►
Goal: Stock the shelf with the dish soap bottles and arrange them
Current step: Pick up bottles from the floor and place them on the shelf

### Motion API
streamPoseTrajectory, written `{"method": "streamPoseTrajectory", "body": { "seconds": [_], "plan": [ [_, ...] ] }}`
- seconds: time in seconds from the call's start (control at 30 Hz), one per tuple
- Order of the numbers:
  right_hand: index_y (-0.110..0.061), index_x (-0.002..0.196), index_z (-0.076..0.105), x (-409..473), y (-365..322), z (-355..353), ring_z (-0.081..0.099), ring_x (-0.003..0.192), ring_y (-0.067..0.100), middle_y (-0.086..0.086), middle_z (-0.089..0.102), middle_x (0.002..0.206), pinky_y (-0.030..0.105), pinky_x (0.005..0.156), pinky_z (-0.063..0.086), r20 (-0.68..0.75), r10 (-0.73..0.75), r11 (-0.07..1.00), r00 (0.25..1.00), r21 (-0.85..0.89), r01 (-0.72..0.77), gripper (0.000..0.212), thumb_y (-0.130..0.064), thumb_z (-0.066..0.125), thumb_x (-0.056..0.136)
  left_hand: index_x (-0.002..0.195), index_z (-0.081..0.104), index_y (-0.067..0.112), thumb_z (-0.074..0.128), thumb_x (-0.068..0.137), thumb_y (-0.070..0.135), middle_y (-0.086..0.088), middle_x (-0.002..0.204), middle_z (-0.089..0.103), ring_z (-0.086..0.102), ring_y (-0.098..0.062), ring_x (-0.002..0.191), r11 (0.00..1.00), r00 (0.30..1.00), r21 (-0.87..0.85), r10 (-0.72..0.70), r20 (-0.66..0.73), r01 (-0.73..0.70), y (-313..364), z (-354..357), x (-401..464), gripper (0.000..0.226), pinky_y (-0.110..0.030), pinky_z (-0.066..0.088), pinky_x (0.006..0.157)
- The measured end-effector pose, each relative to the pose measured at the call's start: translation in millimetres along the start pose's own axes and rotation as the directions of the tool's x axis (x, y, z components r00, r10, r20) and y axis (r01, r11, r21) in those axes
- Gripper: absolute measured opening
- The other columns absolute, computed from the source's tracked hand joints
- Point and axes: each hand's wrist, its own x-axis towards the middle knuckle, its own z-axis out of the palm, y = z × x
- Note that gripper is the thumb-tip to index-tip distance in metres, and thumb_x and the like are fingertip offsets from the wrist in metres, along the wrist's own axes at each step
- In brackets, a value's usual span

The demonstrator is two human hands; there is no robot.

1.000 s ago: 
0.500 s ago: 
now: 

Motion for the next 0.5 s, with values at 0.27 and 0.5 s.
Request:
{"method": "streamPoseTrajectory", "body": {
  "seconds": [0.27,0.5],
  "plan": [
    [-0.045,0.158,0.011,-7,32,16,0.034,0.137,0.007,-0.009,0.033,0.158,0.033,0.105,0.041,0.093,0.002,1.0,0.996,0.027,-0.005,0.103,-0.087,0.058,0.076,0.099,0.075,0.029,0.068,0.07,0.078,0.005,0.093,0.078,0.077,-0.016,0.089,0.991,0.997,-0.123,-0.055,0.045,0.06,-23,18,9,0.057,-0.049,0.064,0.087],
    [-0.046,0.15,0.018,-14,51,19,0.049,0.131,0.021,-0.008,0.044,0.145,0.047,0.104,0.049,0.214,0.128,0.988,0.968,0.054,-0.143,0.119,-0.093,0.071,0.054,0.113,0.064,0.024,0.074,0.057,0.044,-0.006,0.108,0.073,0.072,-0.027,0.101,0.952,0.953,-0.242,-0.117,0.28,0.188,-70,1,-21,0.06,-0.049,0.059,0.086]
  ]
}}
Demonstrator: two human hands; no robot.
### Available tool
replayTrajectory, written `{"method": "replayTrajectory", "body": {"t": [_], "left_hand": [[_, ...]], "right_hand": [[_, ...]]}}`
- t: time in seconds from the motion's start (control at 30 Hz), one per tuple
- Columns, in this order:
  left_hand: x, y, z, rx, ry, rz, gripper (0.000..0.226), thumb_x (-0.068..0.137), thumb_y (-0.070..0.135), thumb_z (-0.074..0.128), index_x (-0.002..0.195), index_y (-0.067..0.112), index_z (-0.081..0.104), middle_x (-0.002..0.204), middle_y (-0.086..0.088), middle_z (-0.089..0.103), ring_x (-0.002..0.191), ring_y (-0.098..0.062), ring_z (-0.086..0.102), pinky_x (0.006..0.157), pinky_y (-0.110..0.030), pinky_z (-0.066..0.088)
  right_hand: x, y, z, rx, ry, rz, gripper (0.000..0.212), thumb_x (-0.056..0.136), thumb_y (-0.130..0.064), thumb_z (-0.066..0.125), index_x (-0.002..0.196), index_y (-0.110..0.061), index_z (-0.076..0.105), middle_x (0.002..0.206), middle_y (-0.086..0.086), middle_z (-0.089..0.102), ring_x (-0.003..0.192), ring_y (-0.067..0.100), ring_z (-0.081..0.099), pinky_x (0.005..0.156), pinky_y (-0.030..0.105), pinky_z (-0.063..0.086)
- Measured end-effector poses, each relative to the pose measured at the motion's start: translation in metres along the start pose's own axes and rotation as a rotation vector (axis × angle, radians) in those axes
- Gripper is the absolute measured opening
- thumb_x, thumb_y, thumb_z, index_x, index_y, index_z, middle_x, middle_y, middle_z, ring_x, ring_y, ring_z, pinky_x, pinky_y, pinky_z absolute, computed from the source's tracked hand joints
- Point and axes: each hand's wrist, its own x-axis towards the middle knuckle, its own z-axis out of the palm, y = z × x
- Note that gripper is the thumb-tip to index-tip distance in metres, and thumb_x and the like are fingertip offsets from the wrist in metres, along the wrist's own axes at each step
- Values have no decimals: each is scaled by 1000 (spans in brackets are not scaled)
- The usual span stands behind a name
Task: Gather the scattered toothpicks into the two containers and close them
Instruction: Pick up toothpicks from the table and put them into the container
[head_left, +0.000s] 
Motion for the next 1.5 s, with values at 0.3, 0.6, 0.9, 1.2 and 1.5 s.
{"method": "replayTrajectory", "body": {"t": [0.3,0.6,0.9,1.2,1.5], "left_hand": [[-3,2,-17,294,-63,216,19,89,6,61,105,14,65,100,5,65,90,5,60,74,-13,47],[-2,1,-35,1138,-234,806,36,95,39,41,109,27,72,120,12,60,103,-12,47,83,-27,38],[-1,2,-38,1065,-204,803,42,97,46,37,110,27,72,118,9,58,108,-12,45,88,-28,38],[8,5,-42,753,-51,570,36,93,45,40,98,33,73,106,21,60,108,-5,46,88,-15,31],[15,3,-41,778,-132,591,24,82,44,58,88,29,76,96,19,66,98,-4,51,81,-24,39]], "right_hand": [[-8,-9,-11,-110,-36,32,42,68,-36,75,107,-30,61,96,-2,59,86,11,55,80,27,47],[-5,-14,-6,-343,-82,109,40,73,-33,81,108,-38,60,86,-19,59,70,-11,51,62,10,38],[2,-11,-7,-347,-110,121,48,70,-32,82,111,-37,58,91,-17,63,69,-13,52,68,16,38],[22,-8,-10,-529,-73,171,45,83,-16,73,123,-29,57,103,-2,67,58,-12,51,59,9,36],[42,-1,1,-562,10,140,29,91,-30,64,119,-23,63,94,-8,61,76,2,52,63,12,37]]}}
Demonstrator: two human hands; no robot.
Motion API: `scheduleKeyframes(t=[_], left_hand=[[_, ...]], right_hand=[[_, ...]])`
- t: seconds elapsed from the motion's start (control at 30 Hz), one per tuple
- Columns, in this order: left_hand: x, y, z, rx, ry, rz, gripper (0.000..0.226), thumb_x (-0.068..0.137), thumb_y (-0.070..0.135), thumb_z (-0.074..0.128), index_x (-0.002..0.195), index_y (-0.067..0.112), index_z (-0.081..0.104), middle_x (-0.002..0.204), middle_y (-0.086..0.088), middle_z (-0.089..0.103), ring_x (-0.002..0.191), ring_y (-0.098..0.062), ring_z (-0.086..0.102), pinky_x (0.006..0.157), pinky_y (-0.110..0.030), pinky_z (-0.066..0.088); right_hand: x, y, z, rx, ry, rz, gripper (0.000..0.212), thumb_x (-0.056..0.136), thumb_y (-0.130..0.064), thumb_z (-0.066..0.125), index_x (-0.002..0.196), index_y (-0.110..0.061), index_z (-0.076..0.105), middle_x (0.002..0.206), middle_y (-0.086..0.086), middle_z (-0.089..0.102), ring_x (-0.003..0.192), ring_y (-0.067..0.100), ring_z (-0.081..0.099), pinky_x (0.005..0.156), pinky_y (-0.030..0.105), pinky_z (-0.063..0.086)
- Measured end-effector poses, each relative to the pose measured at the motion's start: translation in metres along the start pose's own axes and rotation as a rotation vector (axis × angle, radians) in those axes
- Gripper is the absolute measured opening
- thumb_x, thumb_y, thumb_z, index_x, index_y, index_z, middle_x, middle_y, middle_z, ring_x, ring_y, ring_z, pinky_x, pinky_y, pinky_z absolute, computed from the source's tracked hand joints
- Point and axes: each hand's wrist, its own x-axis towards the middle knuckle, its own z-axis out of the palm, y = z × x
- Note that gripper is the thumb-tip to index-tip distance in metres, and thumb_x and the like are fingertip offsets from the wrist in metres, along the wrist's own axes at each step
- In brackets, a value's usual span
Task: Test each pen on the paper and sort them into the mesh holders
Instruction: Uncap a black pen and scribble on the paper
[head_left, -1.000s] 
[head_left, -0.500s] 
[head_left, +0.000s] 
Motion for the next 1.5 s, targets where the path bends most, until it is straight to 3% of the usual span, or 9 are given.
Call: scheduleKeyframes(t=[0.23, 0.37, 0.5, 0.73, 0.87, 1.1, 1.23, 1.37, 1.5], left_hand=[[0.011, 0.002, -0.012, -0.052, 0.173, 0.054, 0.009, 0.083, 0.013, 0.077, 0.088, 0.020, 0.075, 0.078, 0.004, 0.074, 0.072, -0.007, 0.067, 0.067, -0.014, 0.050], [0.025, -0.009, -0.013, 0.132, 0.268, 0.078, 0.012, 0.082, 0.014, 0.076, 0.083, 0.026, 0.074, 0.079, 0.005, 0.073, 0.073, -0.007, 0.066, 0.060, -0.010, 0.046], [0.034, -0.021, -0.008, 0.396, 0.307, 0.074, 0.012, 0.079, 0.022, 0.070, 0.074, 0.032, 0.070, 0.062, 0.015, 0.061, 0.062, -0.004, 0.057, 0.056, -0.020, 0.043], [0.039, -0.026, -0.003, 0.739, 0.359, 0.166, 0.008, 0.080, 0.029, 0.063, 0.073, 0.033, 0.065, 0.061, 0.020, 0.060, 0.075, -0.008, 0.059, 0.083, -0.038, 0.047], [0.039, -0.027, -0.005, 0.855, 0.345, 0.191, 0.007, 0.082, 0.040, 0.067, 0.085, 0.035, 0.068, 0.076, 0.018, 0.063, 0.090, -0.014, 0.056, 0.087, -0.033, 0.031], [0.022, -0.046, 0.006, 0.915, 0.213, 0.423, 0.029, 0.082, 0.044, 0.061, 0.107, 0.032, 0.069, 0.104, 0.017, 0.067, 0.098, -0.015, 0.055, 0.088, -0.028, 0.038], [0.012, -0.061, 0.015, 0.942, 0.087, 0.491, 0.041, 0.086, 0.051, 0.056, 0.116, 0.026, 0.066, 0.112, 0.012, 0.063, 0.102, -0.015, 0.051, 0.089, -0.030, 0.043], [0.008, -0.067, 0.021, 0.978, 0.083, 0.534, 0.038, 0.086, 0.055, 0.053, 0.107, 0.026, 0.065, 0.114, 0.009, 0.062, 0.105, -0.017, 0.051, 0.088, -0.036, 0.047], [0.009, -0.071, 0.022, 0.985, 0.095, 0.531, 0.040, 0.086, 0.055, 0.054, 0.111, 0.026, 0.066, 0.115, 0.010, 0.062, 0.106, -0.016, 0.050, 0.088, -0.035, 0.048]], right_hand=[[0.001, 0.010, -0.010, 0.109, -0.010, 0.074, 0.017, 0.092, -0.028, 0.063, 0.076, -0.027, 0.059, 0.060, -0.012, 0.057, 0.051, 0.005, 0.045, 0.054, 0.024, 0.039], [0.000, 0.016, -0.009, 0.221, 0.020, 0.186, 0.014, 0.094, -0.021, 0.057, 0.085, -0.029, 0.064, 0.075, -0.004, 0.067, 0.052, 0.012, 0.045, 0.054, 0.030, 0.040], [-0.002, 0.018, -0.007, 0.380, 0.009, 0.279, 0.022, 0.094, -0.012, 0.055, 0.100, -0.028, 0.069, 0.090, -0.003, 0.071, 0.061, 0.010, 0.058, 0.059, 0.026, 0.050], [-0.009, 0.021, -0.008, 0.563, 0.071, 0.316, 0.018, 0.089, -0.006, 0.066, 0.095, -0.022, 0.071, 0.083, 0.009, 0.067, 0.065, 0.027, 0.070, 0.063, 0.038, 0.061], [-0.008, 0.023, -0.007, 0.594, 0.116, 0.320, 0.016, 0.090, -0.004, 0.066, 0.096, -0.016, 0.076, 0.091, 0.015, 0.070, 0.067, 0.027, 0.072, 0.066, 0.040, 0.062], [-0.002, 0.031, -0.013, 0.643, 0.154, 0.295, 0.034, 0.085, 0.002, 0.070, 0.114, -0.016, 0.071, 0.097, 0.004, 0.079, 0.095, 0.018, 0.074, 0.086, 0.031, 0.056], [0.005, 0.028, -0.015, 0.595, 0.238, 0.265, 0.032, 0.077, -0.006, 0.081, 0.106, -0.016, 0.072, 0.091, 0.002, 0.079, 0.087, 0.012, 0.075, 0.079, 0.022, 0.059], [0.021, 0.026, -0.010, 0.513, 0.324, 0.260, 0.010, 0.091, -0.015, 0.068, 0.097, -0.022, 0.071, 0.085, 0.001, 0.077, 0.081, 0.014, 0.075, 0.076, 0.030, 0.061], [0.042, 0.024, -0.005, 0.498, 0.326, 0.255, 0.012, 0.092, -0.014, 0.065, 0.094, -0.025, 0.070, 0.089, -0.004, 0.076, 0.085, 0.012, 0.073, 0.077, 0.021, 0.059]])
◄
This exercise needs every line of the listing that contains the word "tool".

- The measured end-effector pose, each relative to the pose measured at the call's start: translation in millimetres along the start pose's own axes and rotation as the directions of the tool's x axis (x, y, z components r00, r10, r20) and y axis (r01, r11, r21) in those axes
### Available tool

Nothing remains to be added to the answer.